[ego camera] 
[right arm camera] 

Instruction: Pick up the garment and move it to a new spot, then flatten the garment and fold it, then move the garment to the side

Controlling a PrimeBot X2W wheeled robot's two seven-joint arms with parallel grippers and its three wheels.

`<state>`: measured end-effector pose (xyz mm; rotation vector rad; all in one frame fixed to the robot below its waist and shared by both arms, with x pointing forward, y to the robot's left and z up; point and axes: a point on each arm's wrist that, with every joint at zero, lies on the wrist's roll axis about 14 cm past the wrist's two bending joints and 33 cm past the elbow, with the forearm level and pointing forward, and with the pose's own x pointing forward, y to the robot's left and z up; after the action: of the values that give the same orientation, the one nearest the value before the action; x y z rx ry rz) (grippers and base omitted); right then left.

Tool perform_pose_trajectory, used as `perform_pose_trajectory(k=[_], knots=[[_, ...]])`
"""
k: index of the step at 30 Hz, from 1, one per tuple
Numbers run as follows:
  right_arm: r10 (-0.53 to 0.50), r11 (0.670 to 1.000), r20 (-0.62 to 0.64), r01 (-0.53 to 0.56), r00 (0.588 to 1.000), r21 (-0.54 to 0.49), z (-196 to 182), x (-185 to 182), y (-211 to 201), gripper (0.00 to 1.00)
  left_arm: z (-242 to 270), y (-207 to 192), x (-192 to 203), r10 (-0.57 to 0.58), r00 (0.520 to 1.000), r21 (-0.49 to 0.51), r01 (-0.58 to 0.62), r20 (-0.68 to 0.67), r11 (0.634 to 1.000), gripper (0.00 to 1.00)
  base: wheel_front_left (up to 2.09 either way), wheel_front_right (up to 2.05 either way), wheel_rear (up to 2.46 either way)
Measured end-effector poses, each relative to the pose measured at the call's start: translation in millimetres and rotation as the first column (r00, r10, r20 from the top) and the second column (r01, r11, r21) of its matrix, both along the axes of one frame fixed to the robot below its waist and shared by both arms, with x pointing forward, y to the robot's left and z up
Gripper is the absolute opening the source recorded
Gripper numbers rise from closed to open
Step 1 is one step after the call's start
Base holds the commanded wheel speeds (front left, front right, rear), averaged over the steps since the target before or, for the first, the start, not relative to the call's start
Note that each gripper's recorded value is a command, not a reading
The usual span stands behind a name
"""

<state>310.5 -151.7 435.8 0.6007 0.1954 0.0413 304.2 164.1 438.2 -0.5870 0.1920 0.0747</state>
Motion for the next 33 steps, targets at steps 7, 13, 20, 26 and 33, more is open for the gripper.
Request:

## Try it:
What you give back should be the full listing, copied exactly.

## Reply to the exercise:
[ego camera] 
[right arm camera] 

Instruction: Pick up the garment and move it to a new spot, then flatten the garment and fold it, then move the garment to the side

Controlling a PrimeBot X2W wheeled robot's two seven-joint arms with parallel grippers and its three wheels.

`<state>`: measured end-effector pose (xyz mm; rotation vector rad; all in one frame fixed to the robot below its waist and shared by both arms, with x pointing forward, y to the robot's left and z up; point and axes: a point on each arm's wrist that, with every joint at zero, lies on the wrist's roll axis about 14 cm past the wrist's two bending joints and 33 cm past the elbow, with the forearm level and pointing forward, and with the pose's own x pointing forward, y to the robot's left and z up; after the action: of the values that give the same orientation, the one nearest the value before the action; x y z rx ry rz) (grippers and base omitted); right then left.

Tool perform_pose_trajectory, used as `perform_pose_trajectory(k=[_], knots=[[_, ...]])`
"""
k: index of the step at 30 Hz, from 1, one per tuple
Numbers run as follows:
  right_arm: r10 (-0.53 to 0.50), r11 (0.670 to 1.000), r20 (-0.62 to 0.64), r01 (-0.53 to 0.56), r00 (0.588 to 1.000), r21 (-0.54 to 0.49), z (-196 to 182), x (-185 to 182), y (-211 to 201), gripper (0.00 to 1.00)
  left_arm: z (-242 to 270), y (-207 to 192), x (-192 to 203), r10 (-0.57 to 0.58), r00 (0.520 to 1.000), r21 (-0.49 to 0.51), r01 (-0.58 to 0.62), r20 (-0.68 to 0.67), r11 (0.634 to 1.000), gripper (0.00 to 1.00)
  base: wheel_front_left (up to 2.09 either way), wheel_front_right (up to 2.05 either way), wheel_rear (up to 2.46 either way)
Measured end-effector poses, each relative to the pose measured at the call's start: translation in millimetres and rotation as the first column (r00, r10, r20 from the top) and the second column (r01, r11, r21) of its matrix, both along the axes of one frame fixed to the robot below its waist and shared by both arms, with x pointing forward, y to the robot's left and z up
Gripper is the absolute opening the source recorded
Gripper numbers rise from closed to open
Step 1 is one step after the call's start
Base holds the commanded wheel speeds (front left, front right, rear), averaged over the steps since the target before or, for the first, the start, not relative to the call's start
Note that each gripper's recorded value is a command, not a reading
The usual span stands behind a name
"""

<state>310.5 -151.7 435.8 0.6007 0.1954 0.0413 304.2 164.1 438.2 -0.5870 0.1920 0.0747</state>
Motion for the next 33 steps, targets at steps 7, 13, 20, 26 and 33, more is open for the gripper.
Request:

Nothing further is required of this output.